I made this a few months ago but forgot about it, a post on Reddit today about a very similar language made me think it was worth posting afterall: https://github.com/Keats/scl
The main idea is that it has some features needed for configuration like file inclusion (think nginx config) and env variable that are built-in instead of handled by the end program. It is also (imo) more readable than TOML and YAML, which I both find very confusing outside of a trivial example: you can see a few samples at https://github.com/Keats/scl/tree/master/parser/tests/valid
As an example, let's say you have a web app that is loading some configuration, you would have a few files depending on the environment:
# prod.scl
include "base.scl"
root_url = "https://my-site.com"
Loading the config in prod without $SECRET_KEY being set would error for example.

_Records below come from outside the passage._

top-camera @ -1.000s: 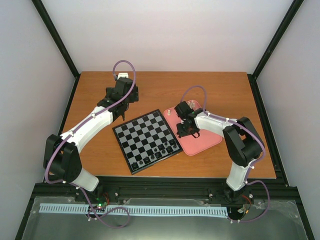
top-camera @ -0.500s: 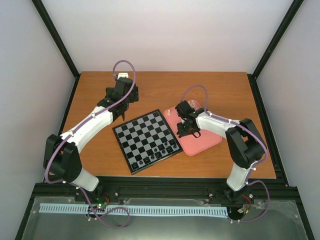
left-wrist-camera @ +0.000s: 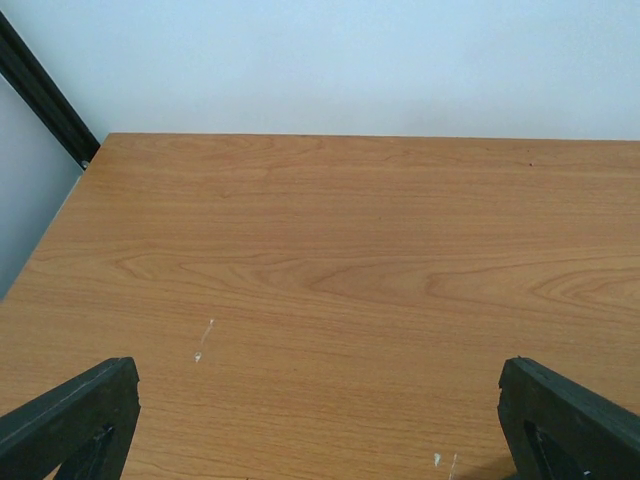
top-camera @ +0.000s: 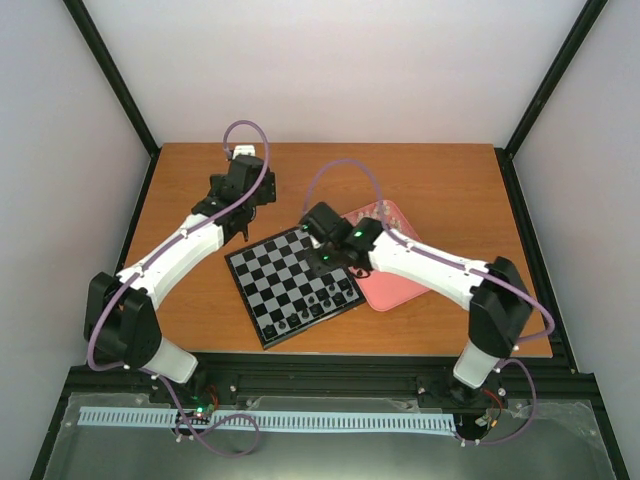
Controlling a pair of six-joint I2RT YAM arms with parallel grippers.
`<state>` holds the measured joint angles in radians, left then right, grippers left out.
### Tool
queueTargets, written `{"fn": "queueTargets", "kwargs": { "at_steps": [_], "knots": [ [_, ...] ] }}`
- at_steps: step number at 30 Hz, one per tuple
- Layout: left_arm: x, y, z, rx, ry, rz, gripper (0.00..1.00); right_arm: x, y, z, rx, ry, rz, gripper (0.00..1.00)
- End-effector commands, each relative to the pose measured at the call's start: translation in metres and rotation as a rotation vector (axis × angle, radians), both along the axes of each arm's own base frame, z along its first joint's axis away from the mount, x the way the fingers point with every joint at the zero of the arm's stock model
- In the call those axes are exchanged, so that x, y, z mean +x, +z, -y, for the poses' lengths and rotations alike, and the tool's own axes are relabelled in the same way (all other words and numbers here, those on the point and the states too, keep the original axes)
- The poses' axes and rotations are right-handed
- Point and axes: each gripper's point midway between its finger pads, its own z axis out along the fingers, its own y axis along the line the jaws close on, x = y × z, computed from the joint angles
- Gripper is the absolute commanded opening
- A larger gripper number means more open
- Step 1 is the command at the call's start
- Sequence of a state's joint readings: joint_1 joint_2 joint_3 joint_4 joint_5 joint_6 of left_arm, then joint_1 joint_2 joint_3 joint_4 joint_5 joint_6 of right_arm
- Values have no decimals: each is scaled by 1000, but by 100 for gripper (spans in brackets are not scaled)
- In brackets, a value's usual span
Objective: Set up the chess pieces on the board
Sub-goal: Place the chess piece on the chessboard.
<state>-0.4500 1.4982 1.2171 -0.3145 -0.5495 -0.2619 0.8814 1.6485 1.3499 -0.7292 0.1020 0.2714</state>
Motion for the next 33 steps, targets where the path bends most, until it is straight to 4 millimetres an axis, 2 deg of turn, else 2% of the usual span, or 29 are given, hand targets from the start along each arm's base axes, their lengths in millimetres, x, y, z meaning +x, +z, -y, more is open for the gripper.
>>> {"fn": "queueTargets", "kwargs": {
  "at_steps": [1,5,11,21,33],
  "knots": [
    [-6,17,1,-22,-6,42,100,-27,-20,-41,-38,126,-59,3],
    [-9,20,-1,-27,-6,52,100,-50,-39,-65,-60,206,-108,3],
    [-9,18,1,-33,-15,50,100,-67,-61,-81,-71,246,-163,3],
    [-9,17,2,-33,-17,49,100,-78,-86,-77,-113,248,-220,3],
    [-10,20,1,-36,-17,55,100,-82,-98,-73,-120,244,-244,3]
  ]
}}
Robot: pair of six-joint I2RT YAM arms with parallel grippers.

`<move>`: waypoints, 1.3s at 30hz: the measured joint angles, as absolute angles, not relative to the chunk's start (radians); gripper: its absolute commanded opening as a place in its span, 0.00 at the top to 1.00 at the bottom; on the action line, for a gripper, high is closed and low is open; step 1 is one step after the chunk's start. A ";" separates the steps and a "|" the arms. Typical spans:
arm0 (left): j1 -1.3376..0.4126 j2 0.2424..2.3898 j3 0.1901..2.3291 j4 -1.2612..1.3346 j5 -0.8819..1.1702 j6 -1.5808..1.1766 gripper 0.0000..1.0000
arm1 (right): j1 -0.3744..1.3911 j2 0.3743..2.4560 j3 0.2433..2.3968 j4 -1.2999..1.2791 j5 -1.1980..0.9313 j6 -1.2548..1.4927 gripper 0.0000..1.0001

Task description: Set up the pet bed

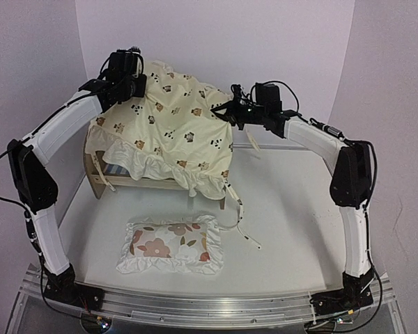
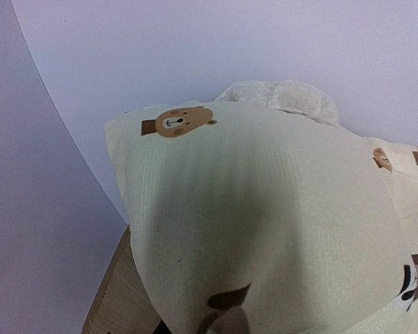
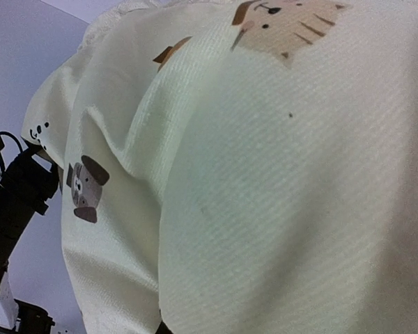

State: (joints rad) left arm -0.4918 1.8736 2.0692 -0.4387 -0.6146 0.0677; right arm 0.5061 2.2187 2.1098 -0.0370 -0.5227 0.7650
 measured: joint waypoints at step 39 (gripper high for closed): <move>-0.286 2.105 2.098 -0.510 -0.453 -0.146 0.11 | 0.525 2.380 2.142 -0.077 -0.222 0.518 0.02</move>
State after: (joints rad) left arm -0.2861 2.1045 2.0984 -0.5096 -0.4531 -0.1458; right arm 0.5253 2.3803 2.1416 -0.0767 -0.2221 0.5181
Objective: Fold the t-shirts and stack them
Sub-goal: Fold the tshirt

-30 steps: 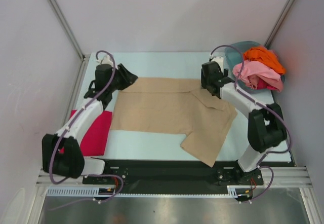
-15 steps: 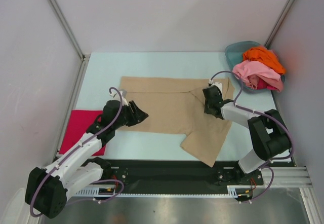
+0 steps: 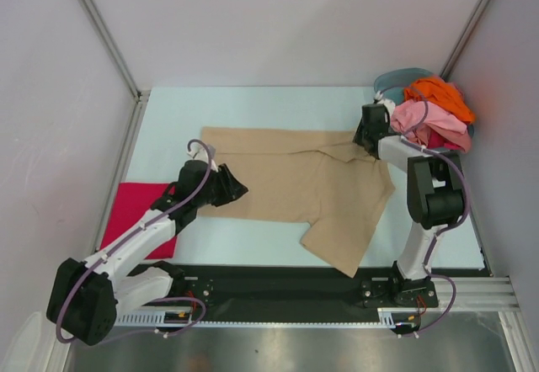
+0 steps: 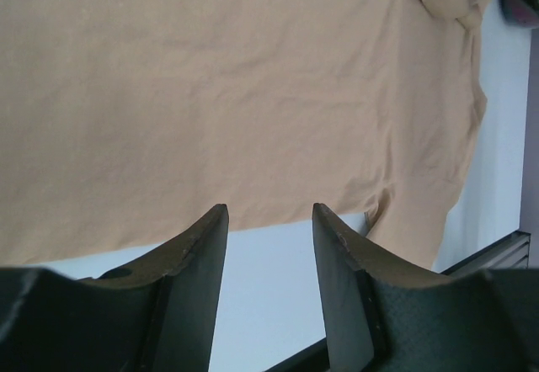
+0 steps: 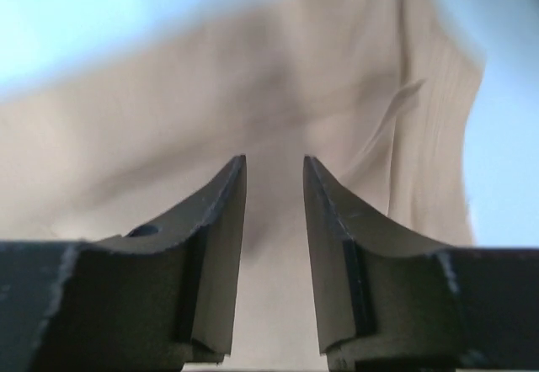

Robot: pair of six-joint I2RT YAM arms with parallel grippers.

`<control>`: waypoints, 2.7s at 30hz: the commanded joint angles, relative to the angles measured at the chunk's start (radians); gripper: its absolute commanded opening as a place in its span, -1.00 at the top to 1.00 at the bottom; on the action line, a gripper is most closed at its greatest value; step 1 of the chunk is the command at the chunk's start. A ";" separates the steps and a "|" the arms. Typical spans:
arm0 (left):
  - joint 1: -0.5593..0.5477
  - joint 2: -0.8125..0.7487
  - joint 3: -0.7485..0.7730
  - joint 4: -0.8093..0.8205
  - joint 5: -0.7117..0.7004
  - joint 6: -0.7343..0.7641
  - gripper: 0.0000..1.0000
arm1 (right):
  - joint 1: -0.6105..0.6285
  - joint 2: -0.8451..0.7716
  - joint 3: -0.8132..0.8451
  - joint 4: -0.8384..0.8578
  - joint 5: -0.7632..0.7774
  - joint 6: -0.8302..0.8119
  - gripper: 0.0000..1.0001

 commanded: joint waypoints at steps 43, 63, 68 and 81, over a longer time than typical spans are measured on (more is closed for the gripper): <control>-0.014 0.088 0.069 0.117 0.079 0.034 -0.03 | -0.151 -0.282 -0.506 0.375 -0.336 0.354 -0.59; -0.454 0.408 0.233 0.237 0.028 -0.011 0.13 | -0.113 -0.552 -0.385 -0.212 -0.204 0.214 -0.08; -0.536 0.654 0.401 0.180 0.013 0.004 -0.03 | -0.041 -0.621 -0.423 -0.317 -0.204 0.263 0.18; -0.633 0.795 0.441 0.152 -0.046 -0.032 0.00 | -0.008 -0.555 -0.592 -0.239 -0.157 0.387 0.95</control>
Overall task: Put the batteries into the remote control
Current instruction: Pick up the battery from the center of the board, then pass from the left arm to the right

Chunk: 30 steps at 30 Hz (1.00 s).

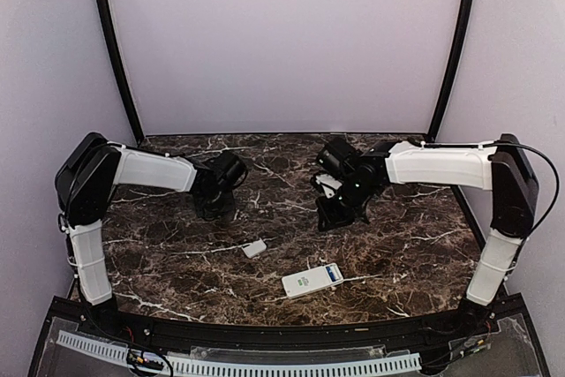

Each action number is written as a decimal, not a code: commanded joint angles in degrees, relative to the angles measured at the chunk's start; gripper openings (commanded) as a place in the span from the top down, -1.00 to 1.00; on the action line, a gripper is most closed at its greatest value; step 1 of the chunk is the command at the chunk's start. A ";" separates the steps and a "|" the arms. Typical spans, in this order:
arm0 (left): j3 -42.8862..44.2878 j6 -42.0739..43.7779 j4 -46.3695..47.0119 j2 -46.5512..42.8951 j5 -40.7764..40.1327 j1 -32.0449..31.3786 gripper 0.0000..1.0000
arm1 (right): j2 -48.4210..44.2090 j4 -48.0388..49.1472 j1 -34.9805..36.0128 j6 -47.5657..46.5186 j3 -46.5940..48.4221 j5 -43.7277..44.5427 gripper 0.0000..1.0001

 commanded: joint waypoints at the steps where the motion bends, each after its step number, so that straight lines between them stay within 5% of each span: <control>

The parser is written and seemingly working despite a few TODOs regarding the grammar but I didn't want to do too much (like serde integration) without getting some feedback first.
Pre-empting answers "why not just use TOML?": no include, no environment variable and very confusing imo once you get some nesting going on
I find that that's the tool I was looking for a month ago to configure web application ENV variables according to different deploy environmts (a pretty common pratice).
I could not find anything resembling a hierarchical configuration manager that allows me to have a base file that is imported/included by a test, a staging and a production additional file.
I gave a look at the specification and it looks pretty much complete (thinking my use cases). I have two thoughts (just thinking aloud).
1) conditional includes
$ cat general_config.scl
include "base.scl"
deploy_mode = ${DEPLOY_MODE || "STAGING"}
if deploy_mode == "STAGING" {
include "staging.scl"
}
but you excluded the use case on purpose (doesn't allow any logic in it.) and that's fine - I guess. I can get around this with:
$ export DEPLOY_MODE=STAGING
$ cargo run (loads "staging.scl")
Why are dates supported but not times? Not that I have a specific use-case in mind but I wonder it here was a specific reason for this design decision.
Mostly start with minimum set of features and add more if necessary: the opposite being much harder.
The reason was that datetimes in configuration files are not THAT common in my experience (I could be wrong though!), it is usually dates and sometimes time if you have some CRON like tasks.